◆ **What the task requires**: Two lines in the data below mark the range: the one with "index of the" and the one with "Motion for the". Return both, along with every line between them, exactly.

◆ ◆ ◆ ◆ ◆

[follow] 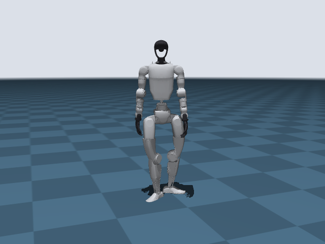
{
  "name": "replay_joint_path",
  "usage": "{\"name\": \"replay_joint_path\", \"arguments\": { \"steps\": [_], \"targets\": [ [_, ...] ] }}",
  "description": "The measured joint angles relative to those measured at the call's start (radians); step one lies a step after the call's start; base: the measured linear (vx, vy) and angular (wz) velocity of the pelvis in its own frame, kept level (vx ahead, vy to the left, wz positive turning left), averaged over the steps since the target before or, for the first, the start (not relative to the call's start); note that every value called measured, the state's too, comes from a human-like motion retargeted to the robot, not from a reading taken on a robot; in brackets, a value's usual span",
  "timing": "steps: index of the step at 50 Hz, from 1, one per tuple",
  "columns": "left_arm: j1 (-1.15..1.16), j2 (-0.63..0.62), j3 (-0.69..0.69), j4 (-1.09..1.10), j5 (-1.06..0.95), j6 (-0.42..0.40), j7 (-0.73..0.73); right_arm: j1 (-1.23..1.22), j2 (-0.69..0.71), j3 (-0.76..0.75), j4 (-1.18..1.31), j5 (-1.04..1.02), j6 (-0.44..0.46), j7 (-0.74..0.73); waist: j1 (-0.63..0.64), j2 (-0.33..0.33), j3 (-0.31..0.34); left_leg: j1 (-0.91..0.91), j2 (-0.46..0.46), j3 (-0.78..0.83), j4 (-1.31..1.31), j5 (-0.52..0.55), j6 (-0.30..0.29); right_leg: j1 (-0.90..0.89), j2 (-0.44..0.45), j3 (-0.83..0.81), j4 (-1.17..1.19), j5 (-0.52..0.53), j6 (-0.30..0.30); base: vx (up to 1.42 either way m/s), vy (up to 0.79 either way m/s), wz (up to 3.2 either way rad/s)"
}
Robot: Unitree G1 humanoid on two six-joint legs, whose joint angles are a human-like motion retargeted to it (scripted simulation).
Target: In place motions
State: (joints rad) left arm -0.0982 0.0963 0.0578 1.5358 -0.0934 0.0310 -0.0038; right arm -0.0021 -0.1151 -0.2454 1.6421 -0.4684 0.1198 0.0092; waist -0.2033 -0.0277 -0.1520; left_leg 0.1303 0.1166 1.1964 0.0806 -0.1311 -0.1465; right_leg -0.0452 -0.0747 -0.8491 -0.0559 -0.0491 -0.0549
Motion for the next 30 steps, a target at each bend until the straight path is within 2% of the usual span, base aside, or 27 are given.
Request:
{"name": "replay_joint_path", "arguments": {
  "steps": [3, 5, 8, 10, 12, 15, 18, 21, 23, 24, 25, 26, 27, 28, 30],
  "targets": [
    [0.018, -0.011, 0.011, -0.02, 0.049, 0.003, -0.029, -0.015, 0.008, 0.035, -0.037, -0.054, 0.009, 0.034, -0.02, 0.004, -0.026, 0.032, 0.014, 0.01, 0.031, 0.067, 0.018, -0.011, 0.001, 0.059, 0.007, -0.006, -0.011, -0.02, -0.18, -1.23],
    [0.027, -0.012, 0.009, -0.02, 0.086, 0.004, -0.005, -0.029, 0.016, 0.066, -0.073, -0.071, 0.004, 0.055, -0.049, -0.017, -0.028, 0.057, 0.024, -0.029, 0.089, 0.129, 0.066, 0.002, -0.019, 0.092, 0.006, -0.005, -0.016, -0.03, -0.2, -1.03],
    [0.024, 0.003, -0.022, 0.003, 0.131, 0.005, 0.013, -0.052, 0.027, 0.093, -0.13, -0.081, -0.007, 0.084, -0.059, -0.075, -0.022, 0.064, 0.047, -0.128, 0.244, 0.162, 0.212, 0.024, -0.074, 0.164, 0.007, -0.001, -0.018, -0.03, -0.23, -1.11],
    [0.02, 0.008, -0.044, 0.024, 0.165, 0.018, 0.016, -0.06, 0.029, 0.093, -0.163, -0.091, -0.013, 0.105, -0.036, -0.104, -0.025, 0.02, 0.086, -0.231, 0.401, 0.131, 0.279, 0.026, -0.097, 0.223, 0.009, 0.003, -0.024, 0.09, -0.15, -1.33],
    [0.016, 0.002, -0.06, 0.044, 0.182, 0.03, 0.025, -0.068, 0.024, 0.086, -0.187, -0.092, -0.018, 0.116, -0.002, -0.099, -0.023, -0.085, 0.135, -0.414, 0.569, 0.073, 0.256, 0.017, -0.088, 0.277, 0.014, 0.008, -0.034, 0.07, -0.11, -1.34],
    [0.012, -0.018, -0.069, 0.048, 0.163, 0.029, 0.028, -0.093, 0.011, 0.078, -0.206, -0.076, -0.023, 0.11, 0.05, -0.085, -0.001, -0.223, 0.072, -0.694, 0.654, 0.023, 0.191, -0.002, -0.074, 0.364, 0.024, 0.02, -0.044, -0.05, -0.03, -1.41],
    [0.009, -0.037, -0.064, 0.029, 0.147, 0.017, 0.012, -0.117, -0.008, 0.072, -0.214, -0.062, -0.021, 0.108, 0.08, -0.076, 0.033, -0.272, 0.022, -0.764, 0.606, -0.029, 0.206, -0.015, -0.079, 0.435, 0.038, 0.031, -0.043, -0.05, 0.02, -1.2],
    [0.014, -0.05, -0.067, 0.019, 0.151, 0.008, -0.01, -0.127, -0.024, 0.066, -0.211, -0.06, -0.009, 0.118, 0.103, -0.048, 0.054, -0.302, -0.049, -0.851, 0.452, -0.059, 0.192, -0.025, -0.059, 0.496, 0.046, 0.039, -0.042, 0.04, 0.05, -1.09],
    [0.02, -0.053, -0.072, 0.022, 0.159, 0.008, -0.035, -0.129, -0.031, 0.063, -0.198, -0.06, -0.003, 0.119, 0.115, -0.018, 0.068, -0.303, -0.095, -0.922, 0.3, -0.049, 0.16, -0.023, -0.025, 0.533, 0.049, 0.041, -0.043, 0.11, 0.04, -1.12],
    [0.024, -0.052, -0.075, 0.028, 0.164, 0.01, -0.049, -0.129, -0.033, 0.062, -0.189, -0.059, 0.001, 0.115, 0.121, -0.005, 0.076, -0.3, -0.113, -0.939, 0.223, -0.012, 0.158, -0.018, -0.007, 0.552, 0.052, 0.041, -0.043, 0.14, 0.04, -1.17],
    [0.028, -0.051, -0.079, 0.034, 0.169, 0.014, -0.062, -0.128, -0.034, 0.061, -0.178, -0.056, 0.004, 0.109, 0.126, 0.007, 0.084, -0.296, -0.129, -0.946, 0.147, 0.04, 0.165, -0.012, 0.009, 0.572, 0.054, 0.04, -0.042, 0.21, 0.07, -1.06],
    [0.039, -0.051, -0.084, 0.042, 0.174, 0.016, -0.064, -0.12, -0.034, 0.062, -0.167, -0.053, 0.008, 0.101, 0.123, 0.007, 0.08, -0.28, -0.169, -1.011, 0.108, 0.041, 0.196, -0.008, 0.008, 0.588, 0.059, 0.038, -0.038, 0.26, 0.1, -0.84],
    [0.048, -0.05, -0.087, 0.051, 0.179, 0.018, -0.065, -0.115, -0.035, 0.063, -0.155, -0.052, 0.012, 0.095, 0.112, 0.011, 0.076, -0.265, -0.175, -1.017, 0.081, 0.048, 0.209, -0.006, 0.01, 0.598, 0.064, 0.036, -0.035, 0.28, 0.12, -0.43],
    [0.052, -0.048, -0.084, 0.061, 0.183, 0.019, -0.065, -0.115, -0.037, 0.065, -0.142, -0.054, 0.016, 0.093, 0.09, 0.024, 0.071, -0.255, -0.111, -0.903, 0.075, 0.063, 0.186, -0.008, 0.018, 0.595, 0.07, 0.032, -0.032, 0.23, 0.1, -0.36],
    [0.054, -0.045, -0.06, 0.09, 0.197, 0.028, -0.062, -0.11, -0.03, 0.075, -0.121, -0.06, 0.035, 0.087, 0.059, 0.024, 0.054, -0.249, -0.139, -0.893, 0.043, 0.074, 0.195, -0.024, 0.011, 0.627, 0.08, 0.033, -0.027, 0.17, 0.07, -0.53]
  ]
}}
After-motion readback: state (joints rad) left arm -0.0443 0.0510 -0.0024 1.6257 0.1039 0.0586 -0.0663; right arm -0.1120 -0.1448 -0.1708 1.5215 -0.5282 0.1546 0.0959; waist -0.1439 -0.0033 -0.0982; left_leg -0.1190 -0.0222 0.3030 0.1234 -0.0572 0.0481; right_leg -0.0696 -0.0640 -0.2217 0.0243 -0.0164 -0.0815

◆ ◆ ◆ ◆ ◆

◆ **Answer box**:
  "timing": "steps: index of the step at 50 Hz, from 1, one per tuple",
  "columns": "left_arm: j1 (-1.15..1.16), j2 (-0.63..0.62), j3 (-0.69..0.69), j4 (-1.09..1.10), j5 (-1.06..0.95), j6 (-0.42..0.40), j7 (-0.73..0.73); right_arm: j1 (-1.23..1.22), j2 (-0.69..0.71), j3 (-0.76..0.75), j4 (-1.18..1.31), j5 (-1.04..1.02), j6 (-0.44..0.46), j7 (-0.74..0.73); waist: j1 (-0.63..0.64), j2 (-0.33..0.33), j3 (-0.31..0.34); left_leg: j1 (-0.91..0.91), j2 (-0.46..0.46), j3 (-0.78..0.83), j4 (-1.31..1.31), j5 (-0.52..0.55), j6 (-0.30..0.29); right_leg: j1 (-0.90..0.89), j2 (-0.44..0.45), j3 (-0.83..0.81), j4 (-1.17..1.19), j5 (-0.52..0.53), j6 (-0.30..0.30); base: vx (up to 1.42 either way m/s), vy (up to 0.79 either way m/s), wz (up to 3.2 either way rad/s)"
}
Robot: Unitree G1 humanoid on two six-joint legs, whose joint angles are a human-like motion retargeted to it (scripted simulation).
Target: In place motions
State: (joints rad) left arm -0.0982 0.0963 0.0578 1.5358 -0.0934 0.0310 -0.0038; right arm -0.0021 -0.1151 -0.2454 1.6421 -0.4684 0.1198 0.0092; waist -0.2033 -0.0277 -0.1520; left_leg 0.1303 0.1166 1.1964 0.0806 -0.1311 -0.1465; right_leg -0.0452 -0.0747 -0.8491 -0.0559 -0.0491 -0.0549
Motion for the next 30 steps, a target at each bend until the straight path is within 2% of the usual span, base aside, or 27 are given.

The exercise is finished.